■ WHAT IS REQUIRED ■
Each line of the data below between the one containing "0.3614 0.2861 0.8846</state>" and the one containing "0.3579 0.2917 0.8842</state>", both included, is to be repeated exactly. Please omit pictures.

■ PROVIDED INFORMATION ■
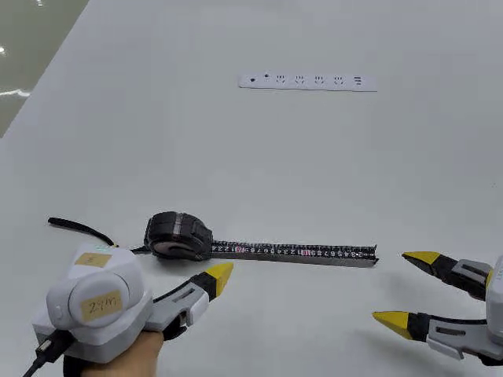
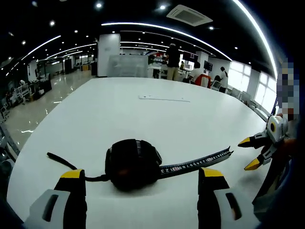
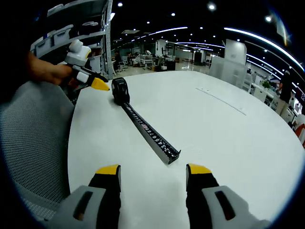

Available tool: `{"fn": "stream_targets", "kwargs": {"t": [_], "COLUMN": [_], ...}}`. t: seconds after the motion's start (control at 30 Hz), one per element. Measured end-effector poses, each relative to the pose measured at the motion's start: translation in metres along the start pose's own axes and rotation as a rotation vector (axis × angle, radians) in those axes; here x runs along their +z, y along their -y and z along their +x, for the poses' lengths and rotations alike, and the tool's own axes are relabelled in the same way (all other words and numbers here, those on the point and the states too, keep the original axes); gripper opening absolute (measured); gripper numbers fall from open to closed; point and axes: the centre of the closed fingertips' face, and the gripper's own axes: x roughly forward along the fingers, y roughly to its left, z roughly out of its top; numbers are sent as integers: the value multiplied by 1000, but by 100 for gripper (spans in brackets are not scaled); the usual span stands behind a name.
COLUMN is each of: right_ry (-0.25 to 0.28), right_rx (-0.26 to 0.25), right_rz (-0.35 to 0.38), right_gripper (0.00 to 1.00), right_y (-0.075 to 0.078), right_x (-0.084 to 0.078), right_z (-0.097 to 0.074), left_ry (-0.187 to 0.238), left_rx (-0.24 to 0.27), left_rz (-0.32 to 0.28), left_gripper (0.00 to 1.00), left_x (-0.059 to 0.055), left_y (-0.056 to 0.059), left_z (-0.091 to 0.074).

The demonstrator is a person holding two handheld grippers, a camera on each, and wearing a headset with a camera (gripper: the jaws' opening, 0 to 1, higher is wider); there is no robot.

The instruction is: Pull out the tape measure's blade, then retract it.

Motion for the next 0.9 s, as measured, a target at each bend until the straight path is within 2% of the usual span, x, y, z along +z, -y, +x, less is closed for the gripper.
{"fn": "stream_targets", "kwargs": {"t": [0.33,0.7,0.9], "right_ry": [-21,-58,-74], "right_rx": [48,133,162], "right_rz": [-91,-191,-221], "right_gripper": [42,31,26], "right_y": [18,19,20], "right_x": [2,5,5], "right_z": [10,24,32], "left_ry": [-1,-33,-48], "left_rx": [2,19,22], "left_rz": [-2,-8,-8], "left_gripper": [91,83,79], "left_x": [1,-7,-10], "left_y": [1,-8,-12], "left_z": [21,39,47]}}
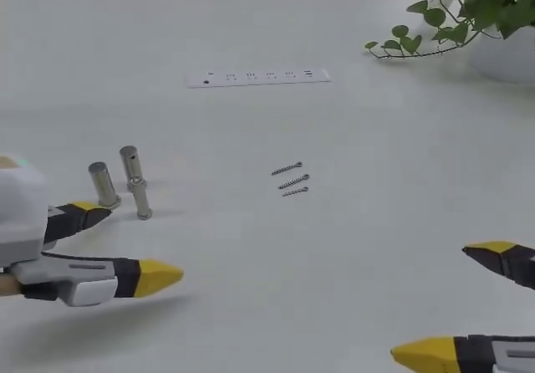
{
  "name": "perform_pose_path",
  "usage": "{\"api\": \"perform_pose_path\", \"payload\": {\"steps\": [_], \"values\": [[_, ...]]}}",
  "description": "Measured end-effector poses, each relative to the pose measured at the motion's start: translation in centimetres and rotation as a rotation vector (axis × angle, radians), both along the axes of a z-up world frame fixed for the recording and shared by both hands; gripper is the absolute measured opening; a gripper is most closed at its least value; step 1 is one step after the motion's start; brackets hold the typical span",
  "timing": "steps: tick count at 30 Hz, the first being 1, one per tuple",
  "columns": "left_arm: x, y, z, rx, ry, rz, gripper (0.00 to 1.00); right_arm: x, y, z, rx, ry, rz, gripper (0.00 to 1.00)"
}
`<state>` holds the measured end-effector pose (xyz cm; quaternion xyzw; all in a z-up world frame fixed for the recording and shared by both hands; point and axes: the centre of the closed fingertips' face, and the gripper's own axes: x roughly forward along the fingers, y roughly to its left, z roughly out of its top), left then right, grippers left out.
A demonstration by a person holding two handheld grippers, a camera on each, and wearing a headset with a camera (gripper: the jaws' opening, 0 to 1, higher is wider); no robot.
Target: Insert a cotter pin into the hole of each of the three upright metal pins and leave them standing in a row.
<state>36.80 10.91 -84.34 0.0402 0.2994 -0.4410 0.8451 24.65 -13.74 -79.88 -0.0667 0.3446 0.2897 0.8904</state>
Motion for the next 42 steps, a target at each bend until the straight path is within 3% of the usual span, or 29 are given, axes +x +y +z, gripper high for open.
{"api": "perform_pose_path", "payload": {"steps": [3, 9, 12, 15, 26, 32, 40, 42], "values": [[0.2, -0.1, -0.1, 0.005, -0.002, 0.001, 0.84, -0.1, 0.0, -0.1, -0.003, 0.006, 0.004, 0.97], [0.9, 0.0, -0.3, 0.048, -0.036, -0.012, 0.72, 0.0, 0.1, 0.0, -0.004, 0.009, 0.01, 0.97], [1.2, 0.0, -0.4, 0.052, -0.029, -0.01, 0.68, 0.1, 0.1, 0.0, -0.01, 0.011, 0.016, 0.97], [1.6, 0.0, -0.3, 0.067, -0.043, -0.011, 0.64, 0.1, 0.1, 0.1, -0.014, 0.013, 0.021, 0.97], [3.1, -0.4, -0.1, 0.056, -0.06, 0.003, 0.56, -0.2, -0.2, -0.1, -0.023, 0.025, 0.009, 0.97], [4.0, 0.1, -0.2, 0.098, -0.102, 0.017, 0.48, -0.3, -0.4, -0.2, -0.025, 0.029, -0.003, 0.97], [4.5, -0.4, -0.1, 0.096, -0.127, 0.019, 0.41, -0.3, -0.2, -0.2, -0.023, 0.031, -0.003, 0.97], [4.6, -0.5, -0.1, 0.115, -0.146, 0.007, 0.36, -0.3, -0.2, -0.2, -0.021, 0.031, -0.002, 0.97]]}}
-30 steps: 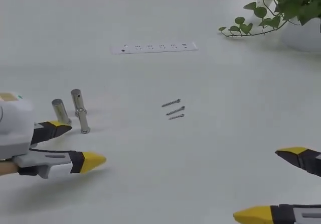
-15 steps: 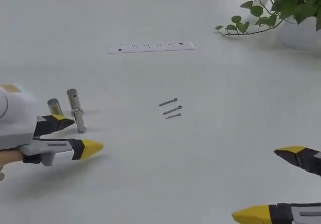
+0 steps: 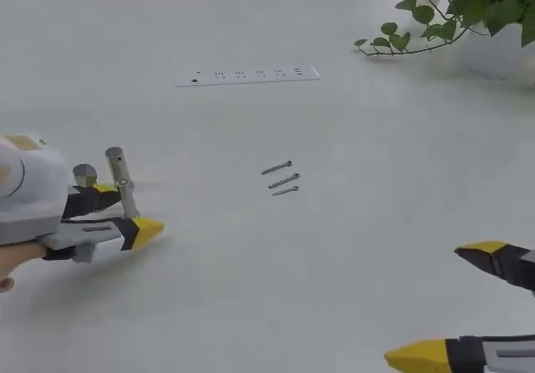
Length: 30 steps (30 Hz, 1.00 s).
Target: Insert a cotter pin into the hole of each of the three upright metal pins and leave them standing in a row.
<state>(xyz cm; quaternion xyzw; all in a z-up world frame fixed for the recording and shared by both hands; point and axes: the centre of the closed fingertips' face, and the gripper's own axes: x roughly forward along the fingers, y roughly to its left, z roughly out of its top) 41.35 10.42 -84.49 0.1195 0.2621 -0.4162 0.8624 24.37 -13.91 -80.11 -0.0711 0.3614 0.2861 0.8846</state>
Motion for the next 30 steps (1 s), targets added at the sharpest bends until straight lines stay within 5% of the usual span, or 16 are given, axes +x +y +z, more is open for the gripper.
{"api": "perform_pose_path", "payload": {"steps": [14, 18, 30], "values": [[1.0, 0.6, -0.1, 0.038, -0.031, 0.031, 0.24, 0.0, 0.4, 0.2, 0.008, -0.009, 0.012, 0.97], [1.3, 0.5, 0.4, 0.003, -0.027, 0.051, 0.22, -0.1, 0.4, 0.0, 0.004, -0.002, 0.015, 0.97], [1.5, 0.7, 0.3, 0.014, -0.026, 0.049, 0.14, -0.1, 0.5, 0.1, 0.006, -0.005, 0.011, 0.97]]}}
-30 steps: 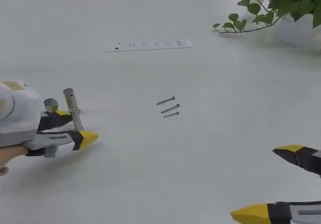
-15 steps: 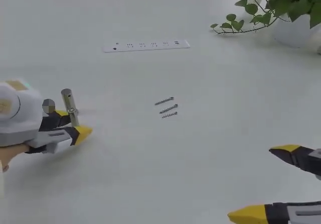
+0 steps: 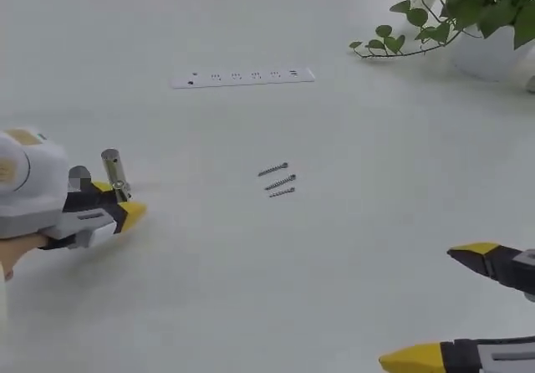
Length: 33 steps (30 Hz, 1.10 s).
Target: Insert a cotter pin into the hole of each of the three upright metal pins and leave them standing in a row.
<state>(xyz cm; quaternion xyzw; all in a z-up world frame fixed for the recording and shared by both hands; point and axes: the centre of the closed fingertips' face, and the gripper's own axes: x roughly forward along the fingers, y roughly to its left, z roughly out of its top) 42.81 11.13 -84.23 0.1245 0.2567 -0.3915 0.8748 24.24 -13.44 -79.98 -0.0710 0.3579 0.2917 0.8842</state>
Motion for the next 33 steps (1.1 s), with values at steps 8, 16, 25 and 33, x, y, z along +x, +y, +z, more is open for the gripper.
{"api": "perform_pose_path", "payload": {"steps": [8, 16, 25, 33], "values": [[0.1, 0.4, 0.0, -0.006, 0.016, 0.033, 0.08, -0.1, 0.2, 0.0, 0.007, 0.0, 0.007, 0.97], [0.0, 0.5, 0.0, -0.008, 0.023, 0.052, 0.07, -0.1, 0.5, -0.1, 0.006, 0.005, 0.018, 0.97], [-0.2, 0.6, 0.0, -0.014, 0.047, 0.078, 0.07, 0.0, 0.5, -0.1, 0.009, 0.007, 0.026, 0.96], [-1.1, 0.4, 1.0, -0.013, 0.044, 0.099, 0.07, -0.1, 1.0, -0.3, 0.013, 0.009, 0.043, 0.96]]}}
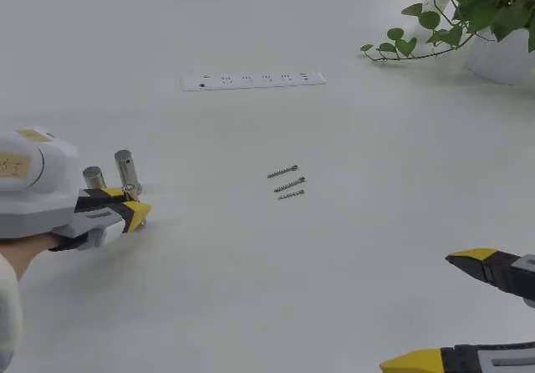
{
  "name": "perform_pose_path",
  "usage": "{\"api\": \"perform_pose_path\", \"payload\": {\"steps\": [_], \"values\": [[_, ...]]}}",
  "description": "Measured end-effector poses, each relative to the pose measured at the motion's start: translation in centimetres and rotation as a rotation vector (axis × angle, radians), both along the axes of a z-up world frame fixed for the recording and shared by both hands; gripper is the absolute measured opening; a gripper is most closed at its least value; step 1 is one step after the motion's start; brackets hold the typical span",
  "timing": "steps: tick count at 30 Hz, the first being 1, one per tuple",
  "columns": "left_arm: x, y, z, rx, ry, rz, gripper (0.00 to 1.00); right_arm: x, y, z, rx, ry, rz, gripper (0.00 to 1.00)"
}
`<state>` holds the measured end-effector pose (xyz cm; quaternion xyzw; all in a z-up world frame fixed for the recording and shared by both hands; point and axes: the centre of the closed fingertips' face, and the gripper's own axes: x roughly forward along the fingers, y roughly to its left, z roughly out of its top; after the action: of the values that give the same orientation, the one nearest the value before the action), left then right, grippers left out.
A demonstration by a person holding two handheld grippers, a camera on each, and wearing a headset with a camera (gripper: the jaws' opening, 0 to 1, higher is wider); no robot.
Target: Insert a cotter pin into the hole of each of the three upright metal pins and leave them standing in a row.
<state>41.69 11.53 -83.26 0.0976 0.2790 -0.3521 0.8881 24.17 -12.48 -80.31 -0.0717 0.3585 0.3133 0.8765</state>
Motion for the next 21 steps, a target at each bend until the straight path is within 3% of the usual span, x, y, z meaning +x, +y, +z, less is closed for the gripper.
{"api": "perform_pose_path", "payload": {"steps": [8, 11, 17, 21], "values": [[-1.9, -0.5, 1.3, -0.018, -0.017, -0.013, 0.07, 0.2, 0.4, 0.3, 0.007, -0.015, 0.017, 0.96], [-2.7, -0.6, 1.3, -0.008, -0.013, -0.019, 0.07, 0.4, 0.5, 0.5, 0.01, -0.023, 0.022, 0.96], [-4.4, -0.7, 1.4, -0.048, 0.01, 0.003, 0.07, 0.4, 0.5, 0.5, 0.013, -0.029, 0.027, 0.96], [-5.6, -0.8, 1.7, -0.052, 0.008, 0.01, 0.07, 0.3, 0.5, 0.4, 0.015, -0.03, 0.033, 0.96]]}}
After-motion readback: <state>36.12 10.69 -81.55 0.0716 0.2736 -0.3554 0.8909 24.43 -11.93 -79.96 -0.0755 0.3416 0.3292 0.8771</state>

■ SOLUTION TO THE EXERCISE ■
<state>(xyz cm; quaternion xyzw; all in a z-up world frame fixed for the recording and shared by both hands; point and axes: the centre of the closed fingertips' face, and the gripper's own axes: x roughly forward along the fingers, y roughly to its left, z roughly out of its top) 41.35 10.42 -84.49 0.1195 0.2621 -0.4162 0.8624 24.37 -13.91 -80.11 -0.0711 0.3614 0.2861 0.8846</state>
Motion for the next 30 steps (1 s), targets added at the sharpest bends until straight lines stay within 5% of the usual span, or 16 are given, axes +x +y +z, more is open for the gripper.
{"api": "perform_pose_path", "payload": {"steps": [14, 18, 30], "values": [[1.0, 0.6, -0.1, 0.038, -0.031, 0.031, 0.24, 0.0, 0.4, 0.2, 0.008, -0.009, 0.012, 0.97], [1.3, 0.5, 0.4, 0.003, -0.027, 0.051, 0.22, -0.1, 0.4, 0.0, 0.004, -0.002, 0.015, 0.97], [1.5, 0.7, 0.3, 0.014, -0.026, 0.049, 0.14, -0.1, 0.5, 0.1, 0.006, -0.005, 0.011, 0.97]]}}
-30 steps: 
-15 steps: 
+0 steps: 
Length: 33 steps (30 Hz, 1.10 s).
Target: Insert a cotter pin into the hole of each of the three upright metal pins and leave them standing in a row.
<state>(xyz cm; quaternion xyzw; all in a z-up world frame fixed for the recording and shared by both hands; point and axes: the centre of the closed fingertips' face, and the gripper's own axes: x roughly forward along the fingers, y roughly to its left, z roughly out of its top) 42.81 11.13 -84.23 0.1245 0.2567 -0.3915 0.8748 24.24 -13.44 -79.98 -0.0710 0.3579 0.2917 0.8842</state>

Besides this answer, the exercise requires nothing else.